■ REQUIRED ACTION ■
For each line below, print it again exactly as shown.

§

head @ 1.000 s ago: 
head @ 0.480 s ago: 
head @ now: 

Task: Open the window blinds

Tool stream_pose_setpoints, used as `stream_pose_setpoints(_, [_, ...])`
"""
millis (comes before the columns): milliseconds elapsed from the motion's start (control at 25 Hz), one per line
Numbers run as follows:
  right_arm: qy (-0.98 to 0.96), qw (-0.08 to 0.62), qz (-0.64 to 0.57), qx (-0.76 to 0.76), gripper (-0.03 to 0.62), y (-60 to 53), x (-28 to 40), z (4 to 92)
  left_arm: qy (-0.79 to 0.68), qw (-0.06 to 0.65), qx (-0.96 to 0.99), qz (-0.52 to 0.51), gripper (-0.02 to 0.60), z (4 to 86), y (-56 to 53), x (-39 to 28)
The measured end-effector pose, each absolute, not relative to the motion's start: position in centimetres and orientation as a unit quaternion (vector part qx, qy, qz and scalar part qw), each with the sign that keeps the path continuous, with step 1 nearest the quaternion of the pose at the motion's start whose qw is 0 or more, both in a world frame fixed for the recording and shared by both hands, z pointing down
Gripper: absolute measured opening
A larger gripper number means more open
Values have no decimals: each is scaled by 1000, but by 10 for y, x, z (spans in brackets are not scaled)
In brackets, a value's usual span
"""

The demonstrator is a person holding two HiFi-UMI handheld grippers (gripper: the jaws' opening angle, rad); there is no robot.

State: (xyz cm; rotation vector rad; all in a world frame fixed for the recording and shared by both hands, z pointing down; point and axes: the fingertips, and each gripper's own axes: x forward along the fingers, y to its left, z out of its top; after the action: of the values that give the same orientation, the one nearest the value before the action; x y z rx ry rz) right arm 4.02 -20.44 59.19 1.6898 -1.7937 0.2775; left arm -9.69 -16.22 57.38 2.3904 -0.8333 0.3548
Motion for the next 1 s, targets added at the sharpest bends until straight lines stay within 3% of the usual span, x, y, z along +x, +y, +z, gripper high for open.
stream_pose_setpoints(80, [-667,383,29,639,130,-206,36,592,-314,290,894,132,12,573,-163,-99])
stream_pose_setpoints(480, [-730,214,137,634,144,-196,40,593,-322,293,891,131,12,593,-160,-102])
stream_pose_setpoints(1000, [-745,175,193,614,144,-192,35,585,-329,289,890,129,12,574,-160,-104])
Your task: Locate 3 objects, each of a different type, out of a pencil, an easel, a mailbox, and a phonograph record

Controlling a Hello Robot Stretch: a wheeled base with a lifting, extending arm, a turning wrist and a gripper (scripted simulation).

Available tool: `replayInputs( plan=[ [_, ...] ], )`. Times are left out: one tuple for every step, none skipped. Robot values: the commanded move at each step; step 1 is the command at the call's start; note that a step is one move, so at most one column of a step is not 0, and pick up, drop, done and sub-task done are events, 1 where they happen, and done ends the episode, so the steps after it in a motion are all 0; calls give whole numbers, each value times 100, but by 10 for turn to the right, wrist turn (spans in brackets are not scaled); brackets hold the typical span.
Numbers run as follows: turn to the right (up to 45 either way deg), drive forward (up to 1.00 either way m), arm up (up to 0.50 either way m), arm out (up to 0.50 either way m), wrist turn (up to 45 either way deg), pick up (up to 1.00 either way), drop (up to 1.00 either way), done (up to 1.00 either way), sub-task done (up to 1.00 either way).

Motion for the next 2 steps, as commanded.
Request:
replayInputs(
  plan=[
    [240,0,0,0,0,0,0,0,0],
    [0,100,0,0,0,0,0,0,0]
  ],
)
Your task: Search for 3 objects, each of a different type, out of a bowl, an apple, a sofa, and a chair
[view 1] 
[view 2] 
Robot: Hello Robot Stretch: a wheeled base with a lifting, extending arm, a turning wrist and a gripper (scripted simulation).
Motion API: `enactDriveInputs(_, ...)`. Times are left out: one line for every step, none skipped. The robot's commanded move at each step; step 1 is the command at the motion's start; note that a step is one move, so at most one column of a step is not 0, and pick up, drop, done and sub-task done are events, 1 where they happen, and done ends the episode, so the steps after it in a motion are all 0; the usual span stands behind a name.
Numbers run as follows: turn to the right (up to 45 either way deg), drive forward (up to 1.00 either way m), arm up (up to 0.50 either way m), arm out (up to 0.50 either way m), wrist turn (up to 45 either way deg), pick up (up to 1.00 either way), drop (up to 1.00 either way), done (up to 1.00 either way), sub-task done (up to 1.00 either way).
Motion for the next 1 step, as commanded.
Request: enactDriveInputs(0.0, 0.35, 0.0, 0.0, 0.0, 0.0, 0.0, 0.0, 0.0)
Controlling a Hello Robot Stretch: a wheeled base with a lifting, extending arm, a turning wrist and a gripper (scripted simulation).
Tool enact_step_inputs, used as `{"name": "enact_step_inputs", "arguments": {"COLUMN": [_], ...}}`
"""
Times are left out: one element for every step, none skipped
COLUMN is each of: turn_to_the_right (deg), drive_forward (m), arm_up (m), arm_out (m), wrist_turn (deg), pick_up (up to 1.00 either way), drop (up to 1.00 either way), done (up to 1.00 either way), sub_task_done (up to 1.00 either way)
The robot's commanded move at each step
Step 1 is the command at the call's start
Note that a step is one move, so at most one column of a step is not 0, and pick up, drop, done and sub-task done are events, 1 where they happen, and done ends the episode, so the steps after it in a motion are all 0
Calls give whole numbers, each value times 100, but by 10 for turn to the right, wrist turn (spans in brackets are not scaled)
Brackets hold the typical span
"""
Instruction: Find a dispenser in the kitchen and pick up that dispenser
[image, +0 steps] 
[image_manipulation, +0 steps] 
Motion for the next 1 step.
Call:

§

■ SOLUTION TO THE EXERCISE ■
head @ 1.000 s ago: 
head @ 0.480 s ago: 
head @ now: 

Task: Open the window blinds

Tool stream_pose_setpoints, used as `stream_pose_setpoints(_, [_, ...])`
"""
millis (comes before the columns): milliseconds elapsed from the motion's start (control at 25 Hz), one per line
Numbers run as follows:
  right_arm: qy (-0.98 to 0.96), qw (-0.08 to 0.62), qz (-0.64 to 0.57), qx (-0.76 to 0.76), gripper (-0.03 to 0.62), y (-60 to 53), x (-28 to 40), z (4 to 92)
  left_arm: qy (-0.79 to 0.68), qw (-0.06 to 0.65), qx (-0.96 to 0.99), qz (-0.52 to 0.51), gripper (-0.02 to 0.60), z (4 to 86), y (-56 to 53), x (-39 to 28)
The measured end-effector pose, each absolute, not relative to the motion's start: position in centimetres and orientation as a unit quaternion (vector part qx, qy, qz and scalar part qw), each with the sign that keeps the path continuous, with step 1 nearest the quaternion of the pose at the motion's start whose qw is 0 or more, both in a world frame fixed for the recording and shared by both hands, z pointing down
Gripper: absolute measured opening
A larger gripper number means more open
Values have no decimals: each is scaled by 1000, but by 10 for y, x, z (spans in brackets are not scaled)
In brackets, a value's usual span
"""

The demonstrator is a person holding two HiFi-UMI handheld grippers (gripper: the jaws' opening angle, rad); there is no robot.

State: (xyz cm; rotation vector rad; all in a world frame fixed for the recording and shared by both hands, z pointing down; point and axes: the fingertips, and each gripper's own axes: x forward along the fingers, y to its left, z out of its top; after the action: of the values that give the same orientation, the one nearest the value before the action; x y z rx ry rz) right arm 4.02 -20.44 59.19 1.6898 -1.7937 0.2775; left arm -9.69 -16.22 57.38 2.3904 -0.8333 0.3548
Motion for the next 1 s, targets added at the sharpest bends until straight lines stay within 3% of the usual span, x, y, z along +x, +y, +z, gripper high for open.
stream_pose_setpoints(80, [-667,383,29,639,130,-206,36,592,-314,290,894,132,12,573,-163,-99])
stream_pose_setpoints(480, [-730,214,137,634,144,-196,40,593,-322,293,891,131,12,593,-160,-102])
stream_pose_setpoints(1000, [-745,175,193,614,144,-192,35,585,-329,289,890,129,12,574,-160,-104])
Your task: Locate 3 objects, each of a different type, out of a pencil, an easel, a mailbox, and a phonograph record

Controlling a Hello Robot Stretch: a wheeled base with a lifting, extending arm, a turning wrist and a gripper (scripted simulation).

Available tool: `replayInputs( plan=[ [_, ...] ], )`. Times are left out: one tuple for every step, none skipped. Robot values: the commanded move at each step; step 1 is the command at the call's start; note that a step is one move, so at most one column of a step is not 0, and pick up, drop, done and sub-task done are events, 1 where they happen, and done ends the episode, so the steps after it in a motion are all 0; calls give whole numbers, each value times 100, but by 10 for turn to the right, wrist turn (spans in brackets are not scaled); brackets hold the typical span.
Numbers run as follows: turn to the right (up to 45 either way deg), drive forward (up to 1.00 either way m), arm up (up to 0.50 either way m), arm out (up to 0.50 either way m), wrist turn (up to 45 either way deg), pick up (up to 1.00 either way), drop (up to 1.00 either way), done (up to 1.00 either way), sub-task done (up to 1.00 either way).

Motion for the next 2 steps, as commanded.
Request:
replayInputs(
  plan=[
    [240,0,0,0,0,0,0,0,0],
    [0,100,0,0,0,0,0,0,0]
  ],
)
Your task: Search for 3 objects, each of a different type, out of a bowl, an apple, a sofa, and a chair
[view 1] 
[view 2] 
Robot: Hello Robot Stretch: a wheeled base with a lifting, extending arm, a turning wrist and a gripper (scripted simulation).
Motion API: `enactDriveInputs(_, ...)`. Times are left out: one line for every step, none skipped. The robot's commanded move at each step; step 1 is the command at the motion's start; note that a step is one move, so at most one column of a step is not 0, and pick up, drop, done and sub-task done are events, 1 where they happen, and done ends the episode, so the steps after it in a motion are all 0; the usual span stands behind a name.
Numbers run as follows: turn to the right (up to 45 either way deg), drive forward (up to 1.00 either way m), arm up (up to 0.50 either way m), arm out (up to 0.50 either way m), wrist turn (up to 45 either way deg), pick up (up to 1.00 either way), drop (up to 1.00 either way), done (up to 1.00 either way), sub-task done (up to 1.00 either way).
Motion for the next 1 step, as commanded.
Request: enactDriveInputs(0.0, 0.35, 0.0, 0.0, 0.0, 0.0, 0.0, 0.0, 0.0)
Controlling a Hello Robot Stretch: a wheeled base with a lifting, extending arm, a turning wrist and a gripper (scripted simulation).
Tool enact_step_inputs, used as `{"name": "enact_step_inputs", "arguments": {"COLUMN": [_], ...}}`
"""
Times are left out: one element for every step, none skipped
COLUMN is each of: turn_to_the_right (deg), drive_forward (m), arm_up (m), arm_out (m), wrist_turn (deg), pick_up (up to 1.00 either way), drop (up to 1.00 either way), done (up to 1.00 either way), sub_task_done (up to 1.00 either way)
The robot's commanded move at each step
Step 1 is the command at the call's start
Note that a step is one move, so at most one column of a step is not 0, and pick up, drop, done and sub-task done are events, 1 where they happen, and done ends the episode, so the steps after it in a motion are all 0
Calls give whole numbers, each value times 100, but by 10 for turn to the right, wrist turn (spans in brackets are not scaled)
Brackets hold the typical span
"""
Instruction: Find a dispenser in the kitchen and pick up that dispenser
[image, +0 steps] 
[image_manipulation, +0 steps] 
Motion for the next 1 step.
Call:

The answer has been given in its entirety.